■ Task ■
Return every line of the data that contains the string "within".

■ Input ■
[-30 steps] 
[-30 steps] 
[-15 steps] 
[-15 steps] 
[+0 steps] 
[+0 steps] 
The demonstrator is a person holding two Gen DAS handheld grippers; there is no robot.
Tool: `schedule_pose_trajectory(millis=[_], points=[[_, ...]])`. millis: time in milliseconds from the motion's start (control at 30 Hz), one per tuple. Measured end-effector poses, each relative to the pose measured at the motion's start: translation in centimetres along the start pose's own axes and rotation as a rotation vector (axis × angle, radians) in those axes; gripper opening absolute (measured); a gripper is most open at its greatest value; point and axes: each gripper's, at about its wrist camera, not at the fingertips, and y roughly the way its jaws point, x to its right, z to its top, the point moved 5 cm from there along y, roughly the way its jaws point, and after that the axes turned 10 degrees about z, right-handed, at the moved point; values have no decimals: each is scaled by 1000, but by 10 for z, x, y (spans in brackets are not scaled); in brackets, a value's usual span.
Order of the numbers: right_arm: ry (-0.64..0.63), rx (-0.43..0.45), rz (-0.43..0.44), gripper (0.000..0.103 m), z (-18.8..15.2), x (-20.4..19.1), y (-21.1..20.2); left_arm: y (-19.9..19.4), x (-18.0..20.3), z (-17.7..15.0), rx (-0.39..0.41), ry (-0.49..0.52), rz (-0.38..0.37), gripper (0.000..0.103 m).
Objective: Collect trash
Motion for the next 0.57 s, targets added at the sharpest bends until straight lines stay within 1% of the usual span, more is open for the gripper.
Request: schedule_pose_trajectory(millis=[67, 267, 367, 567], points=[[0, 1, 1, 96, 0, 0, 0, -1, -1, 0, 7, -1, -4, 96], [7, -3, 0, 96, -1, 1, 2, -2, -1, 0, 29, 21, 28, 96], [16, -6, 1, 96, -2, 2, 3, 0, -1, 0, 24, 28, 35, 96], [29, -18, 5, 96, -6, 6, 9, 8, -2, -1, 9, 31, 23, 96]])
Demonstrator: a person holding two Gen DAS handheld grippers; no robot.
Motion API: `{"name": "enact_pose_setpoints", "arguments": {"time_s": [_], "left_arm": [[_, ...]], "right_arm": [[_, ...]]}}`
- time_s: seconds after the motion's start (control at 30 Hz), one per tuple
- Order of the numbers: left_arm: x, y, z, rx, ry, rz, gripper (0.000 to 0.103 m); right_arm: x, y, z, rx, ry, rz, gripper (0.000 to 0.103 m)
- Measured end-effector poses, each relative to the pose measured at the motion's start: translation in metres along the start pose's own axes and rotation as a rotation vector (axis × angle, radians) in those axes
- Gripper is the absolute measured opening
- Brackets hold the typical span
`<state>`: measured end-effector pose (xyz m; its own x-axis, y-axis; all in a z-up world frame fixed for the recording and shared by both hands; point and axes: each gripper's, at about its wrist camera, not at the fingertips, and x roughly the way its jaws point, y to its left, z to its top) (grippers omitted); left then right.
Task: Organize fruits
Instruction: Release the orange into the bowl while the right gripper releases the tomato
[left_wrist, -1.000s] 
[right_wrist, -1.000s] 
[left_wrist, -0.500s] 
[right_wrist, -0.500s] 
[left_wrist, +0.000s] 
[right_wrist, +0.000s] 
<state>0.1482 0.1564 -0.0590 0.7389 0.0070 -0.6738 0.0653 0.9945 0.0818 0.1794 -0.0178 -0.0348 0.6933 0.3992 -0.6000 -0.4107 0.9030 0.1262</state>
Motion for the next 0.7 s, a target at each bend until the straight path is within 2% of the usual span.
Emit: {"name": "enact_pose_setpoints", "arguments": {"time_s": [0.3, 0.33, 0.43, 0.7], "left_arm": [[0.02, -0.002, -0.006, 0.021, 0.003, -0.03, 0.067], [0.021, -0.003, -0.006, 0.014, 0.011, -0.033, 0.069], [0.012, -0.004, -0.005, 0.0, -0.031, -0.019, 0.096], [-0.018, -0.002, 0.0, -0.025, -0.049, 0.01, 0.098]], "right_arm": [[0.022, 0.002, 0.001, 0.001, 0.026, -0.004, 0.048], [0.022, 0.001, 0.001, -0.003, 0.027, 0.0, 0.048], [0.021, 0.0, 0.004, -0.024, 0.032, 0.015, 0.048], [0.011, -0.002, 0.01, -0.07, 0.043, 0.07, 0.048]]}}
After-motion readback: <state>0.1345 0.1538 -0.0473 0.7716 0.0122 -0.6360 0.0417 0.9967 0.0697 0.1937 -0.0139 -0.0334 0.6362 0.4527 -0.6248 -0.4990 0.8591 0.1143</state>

■ Answer below ■
Motion for the next 0.57 s, targets added at the sharpest bends until straight lines stay within 1% of the usual span, more is open for the gripper.
Motion for the next 0.7 s, a target at each bend until the straight path is within 2% of the usual span.

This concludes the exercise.